En menos de una hora, una avioneta de cinco plazas te transporta desde Mombasa hasta el pequeño aeropuerto de Manda, puerta de entrada al archipiélago de Lamu. El origen de Lamu se remonta a la segunda mitad del siglo XIV y fue en su día un próspero puerto que se rindió a los navegantes portugueses y que dependía del Sultanato de Paté. La isla es un auténtico museo viviente de la cultura suajili, y en los años

setenta se la bautizó como la isla de los jóvenes nómadas, por la cantidad de hippies y trotamundos que la frecuentaban. La ciudad, la más antigua de Kenia, conserva algunos de sus primitivos edificios, construidos con materiales locales como la piedra de coral y la madera de mangle. Posee una extraordinaria personalidad debido a la huella que en ella dejaron los navegantes persas, árabes, chinos, hindúes, portugueses y los cazadores de esclavos negros.

Lamu, al igual que otras ciudades costeras del África Oriental, durante el siglo XV se enriqueció con este lucrativo comercio humano. Eran años de esplendor donde a cambio de marfil, cuernos de rinoceronte, aceite de palma y vidas humanas, llegaban a la isla sofisticados productos como sedas, abanicos de nácar, alfombras, vinos, cristal y porcelanas. Lamu alcanzó un grado de refinamiento que sorprendía a los viajeros que la visitaban. Había en la isla fastuosos palacios de coral dotados de precisos sistemas de conducción de agua y ventilación, baños de vapor estucados y jardines adornados con fuentes.

No existe en todo el África Oriental un lugar como Lamu que conserve una forma de vida musulmana en estado más puro.
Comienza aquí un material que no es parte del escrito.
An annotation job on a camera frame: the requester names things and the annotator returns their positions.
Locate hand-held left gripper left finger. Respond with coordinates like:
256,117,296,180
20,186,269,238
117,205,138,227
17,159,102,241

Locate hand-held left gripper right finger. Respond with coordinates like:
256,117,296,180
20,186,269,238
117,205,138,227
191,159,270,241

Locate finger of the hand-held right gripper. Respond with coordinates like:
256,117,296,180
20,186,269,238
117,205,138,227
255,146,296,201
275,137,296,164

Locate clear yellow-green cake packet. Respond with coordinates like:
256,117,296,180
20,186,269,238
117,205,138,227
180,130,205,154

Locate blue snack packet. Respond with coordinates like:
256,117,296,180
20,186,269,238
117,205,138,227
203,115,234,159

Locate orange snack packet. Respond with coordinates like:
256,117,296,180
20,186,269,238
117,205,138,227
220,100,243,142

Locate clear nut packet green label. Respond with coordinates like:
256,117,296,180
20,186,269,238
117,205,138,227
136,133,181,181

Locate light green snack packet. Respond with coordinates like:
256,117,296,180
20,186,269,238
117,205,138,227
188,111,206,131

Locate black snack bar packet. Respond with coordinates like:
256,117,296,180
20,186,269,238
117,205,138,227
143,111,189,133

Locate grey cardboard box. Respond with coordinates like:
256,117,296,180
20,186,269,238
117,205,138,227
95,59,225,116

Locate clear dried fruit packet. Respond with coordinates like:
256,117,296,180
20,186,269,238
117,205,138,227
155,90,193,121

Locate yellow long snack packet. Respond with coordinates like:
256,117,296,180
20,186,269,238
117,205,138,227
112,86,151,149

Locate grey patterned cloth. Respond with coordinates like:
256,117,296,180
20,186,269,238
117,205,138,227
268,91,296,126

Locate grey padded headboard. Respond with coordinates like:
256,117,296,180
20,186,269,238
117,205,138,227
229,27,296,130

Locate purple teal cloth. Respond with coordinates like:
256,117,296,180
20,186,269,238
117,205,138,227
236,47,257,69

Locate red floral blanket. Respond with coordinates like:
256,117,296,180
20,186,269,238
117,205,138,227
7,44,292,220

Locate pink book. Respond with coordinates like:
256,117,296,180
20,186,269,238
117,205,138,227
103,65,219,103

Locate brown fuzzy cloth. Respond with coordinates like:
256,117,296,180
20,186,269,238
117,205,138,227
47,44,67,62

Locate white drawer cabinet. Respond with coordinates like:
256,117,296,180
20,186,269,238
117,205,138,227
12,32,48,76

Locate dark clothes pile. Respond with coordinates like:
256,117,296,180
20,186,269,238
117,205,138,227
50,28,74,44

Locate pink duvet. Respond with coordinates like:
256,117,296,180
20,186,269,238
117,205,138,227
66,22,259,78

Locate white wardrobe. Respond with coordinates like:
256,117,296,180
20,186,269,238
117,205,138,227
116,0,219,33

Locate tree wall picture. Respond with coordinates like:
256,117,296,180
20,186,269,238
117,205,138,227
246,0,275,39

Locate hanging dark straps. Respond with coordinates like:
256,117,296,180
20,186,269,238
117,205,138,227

El centro de la ciudad es un laberinto de frescas y encaladas callejuelas de arena, tan estrechas que sólo las personas y los burros pueden transitar por ellas.

 

En cada esquina descubres una de colores y estilos distintos, hay casi una treintena en toda la isla y algunas con más de 600 años de antigüedad. Lo que al viajero le fascina, costumbres primitivas aparte, es la sensación de que aquí el tiempo parece haberse detenido. Así, los troncos de mangle se apilan como antaño en el muelle, a la espera de ser transportados por los faluchos rumbo a los mercados de Arabia Saudí. Los hombres visten largas y blancas túnicas khanzus y bonetes finamente bordados en la cabeza, llamados koifas. Ellas, como sombras huidizas, ocultan su cuerpo tras vaporosos bui-buis negros que apenas dejan ver sus hermosos ojos pintados con kolh. Cada mañana se monta un mercado de frutas en el extremo de la plaza, bajo la fortaleza, y cinco veces al día los muecines llaman a la oración.